Feature extraction and image fusion are two challenging points that image stitching technology confronts. In recent years, related algorithms have been continuously contributed in the optimized manner.

Feature matching is an important factor that affects the real-time and quality of image stitching. Many studies have spared no effort to improve the performance of matching methods. Lowe [25] proposed a robust scale-invariant feature transform (SIFT) registration algorithm in 1999 and improved it in 2004. In 2006, Herbert Bay proposed an improved algorithm for the SIFT algorithm, Speeded Up Robust Features (SURF) [2], which uses the integral image to increase the computational speed of SIFT. Rosten et al. optimized corner detection and proposed the Features from Accelerated Segment Test (FAST) in 2006 [28]. The FAST algorithm performs corner detection by comparing the gray values of 19 pixels in the neighborhood in sections, but it also has the shortcomings of excessive dependence on threshold, lack of scale and rotation invariance. Calonder et al. proposed the binary coded descriptor BRIEF [7]. This method selects N point pairs around the key point P in a certain way, and then combines the corner results of the N point pairs to construct the descriptor of the key point. Rublee [29] proposed a new framework algorithm in 2011, Oriented fast and Rotated Brief (ORB), 3 times faster than the sift. Bian et al. [3] proposed an ORB-based grid motion statistics (GMS) matching algorithm to refine the violent matching point pairs, thereby obtaining data containing a large number of correct matching point pairs. It not only depends on the threshold value, but also produces a lot of mismatches. In summary, compared to the SIFT algorithm, although the later matching algorithm has improved the speed of acquisition, it has lost the quality of the matching. Therefore, the performance of feature matching still needs to be improved.

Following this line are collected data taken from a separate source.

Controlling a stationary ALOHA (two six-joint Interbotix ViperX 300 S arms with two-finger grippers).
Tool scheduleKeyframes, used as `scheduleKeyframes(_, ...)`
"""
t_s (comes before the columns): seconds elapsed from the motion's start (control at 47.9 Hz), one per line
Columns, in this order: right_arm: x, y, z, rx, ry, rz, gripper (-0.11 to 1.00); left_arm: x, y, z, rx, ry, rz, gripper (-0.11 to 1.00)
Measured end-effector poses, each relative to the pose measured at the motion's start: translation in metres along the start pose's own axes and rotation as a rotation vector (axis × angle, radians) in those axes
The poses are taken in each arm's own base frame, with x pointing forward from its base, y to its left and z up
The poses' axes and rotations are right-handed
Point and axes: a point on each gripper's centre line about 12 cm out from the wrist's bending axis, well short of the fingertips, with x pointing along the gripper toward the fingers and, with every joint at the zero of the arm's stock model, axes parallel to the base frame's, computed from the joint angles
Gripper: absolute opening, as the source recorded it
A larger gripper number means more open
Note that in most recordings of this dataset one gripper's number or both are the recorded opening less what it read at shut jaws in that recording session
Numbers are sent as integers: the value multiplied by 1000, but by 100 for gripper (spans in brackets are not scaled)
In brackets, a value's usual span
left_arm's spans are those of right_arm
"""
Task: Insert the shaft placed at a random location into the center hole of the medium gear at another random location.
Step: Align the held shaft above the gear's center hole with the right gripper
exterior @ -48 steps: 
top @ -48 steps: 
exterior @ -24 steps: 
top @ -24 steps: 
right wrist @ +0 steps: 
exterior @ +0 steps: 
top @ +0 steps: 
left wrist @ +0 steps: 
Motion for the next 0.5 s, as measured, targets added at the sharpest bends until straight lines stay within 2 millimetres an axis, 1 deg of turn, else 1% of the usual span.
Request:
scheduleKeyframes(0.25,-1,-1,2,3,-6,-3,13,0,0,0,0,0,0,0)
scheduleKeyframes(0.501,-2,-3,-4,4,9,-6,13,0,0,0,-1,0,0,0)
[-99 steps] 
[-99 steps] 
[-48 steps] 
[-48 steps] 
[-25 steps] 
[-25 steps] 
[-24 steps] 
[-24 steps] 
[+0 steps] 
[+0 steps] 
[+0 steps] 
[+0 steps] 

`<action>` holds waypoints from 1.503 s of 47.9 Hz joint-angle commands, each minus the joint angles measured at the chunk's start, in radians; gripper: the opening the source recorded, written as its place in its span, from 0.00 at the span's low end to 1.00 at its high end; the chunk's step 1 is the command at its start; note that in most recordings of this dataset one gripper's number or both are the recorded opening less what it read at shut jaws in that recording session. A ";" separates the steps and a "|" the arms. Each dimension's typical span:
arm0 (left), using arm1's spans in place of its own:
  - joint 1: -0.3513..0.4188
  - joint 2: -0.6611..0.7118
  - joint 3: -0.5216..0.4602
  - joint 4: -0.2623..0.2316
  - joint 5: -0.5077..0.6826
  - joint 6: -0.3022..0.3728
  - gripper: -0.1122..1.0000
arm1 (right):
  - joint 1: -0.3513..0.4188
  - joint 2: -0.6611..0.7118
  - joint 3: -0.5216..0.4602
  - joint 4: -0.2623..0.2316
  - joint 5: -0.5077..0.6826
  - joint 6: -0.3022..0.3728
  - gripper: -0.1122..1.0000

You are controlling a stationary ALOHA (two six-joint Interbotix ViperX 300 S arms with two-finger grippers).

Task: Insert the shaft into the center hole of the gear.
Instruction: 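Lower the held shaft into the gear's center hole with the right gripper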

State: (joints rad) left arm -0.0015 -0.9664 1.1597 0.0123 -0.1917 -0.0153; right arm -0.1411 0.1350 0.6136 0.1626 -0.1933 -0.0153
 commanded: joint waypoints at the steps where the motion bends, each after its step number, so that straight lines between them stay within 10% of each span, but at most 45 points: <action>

AutoStitch [6] takes the multiband fusion as the core and stitches together the images of the camera’s optically close coincidence. DHW [13] divides the scene into background and foreground planes, using two homography matrices to align and splice separately. Zaragoza J et al. proposed a milestone APAP [39], which divides the image into dense grids and proposes a local alignment method. SPHP [8] adds similar transformation constraints to the entire image, reducing projection distortion in non-overlapping regions. ANAP [24] linearizes the homography matrix and transforms it into a global similar transformation that represents camera motion. GSP [9] use linear alignment constraints to determine the angular selection of global similar matrices, while using local similarity constraints and global similarity constraints. Li Jing introduced the Bayesian probability model to refine the feature point set and proposed the ELA [20] image stitching method. The stitching results of these methods will have different degrees of ghosting problems, which will affect the image quality. In sum, the problems of real-time and ghosting encountered in image stitching still need to be solved.

3 Our method

Our method aims to improve the efficiency and quality of image stitching. Figure 1 is an overview of the method. First, the positioning of the image coincidence area is performed. Secondly, the feature points are oriented and registered in a parallel processing manner. The image is then deformed. The deformed image is weighted and fused afterwards. Finally, the spliced image without color difference and ghost is output. The function of positioning is similar to the preprocessing, and the weighted fusion works like the post-processing stage. And then in part A, we first introduce the localization and feature point registration, the B part is the image deformation, the C part is the pixel smoothing process.

Fig. 1
figure 1

The leftmost image in the blue box shows the preprocessing stage, followed by the Parallel directional registration, then the image wrapping, and finally the image smoothing. The bottom is the output image.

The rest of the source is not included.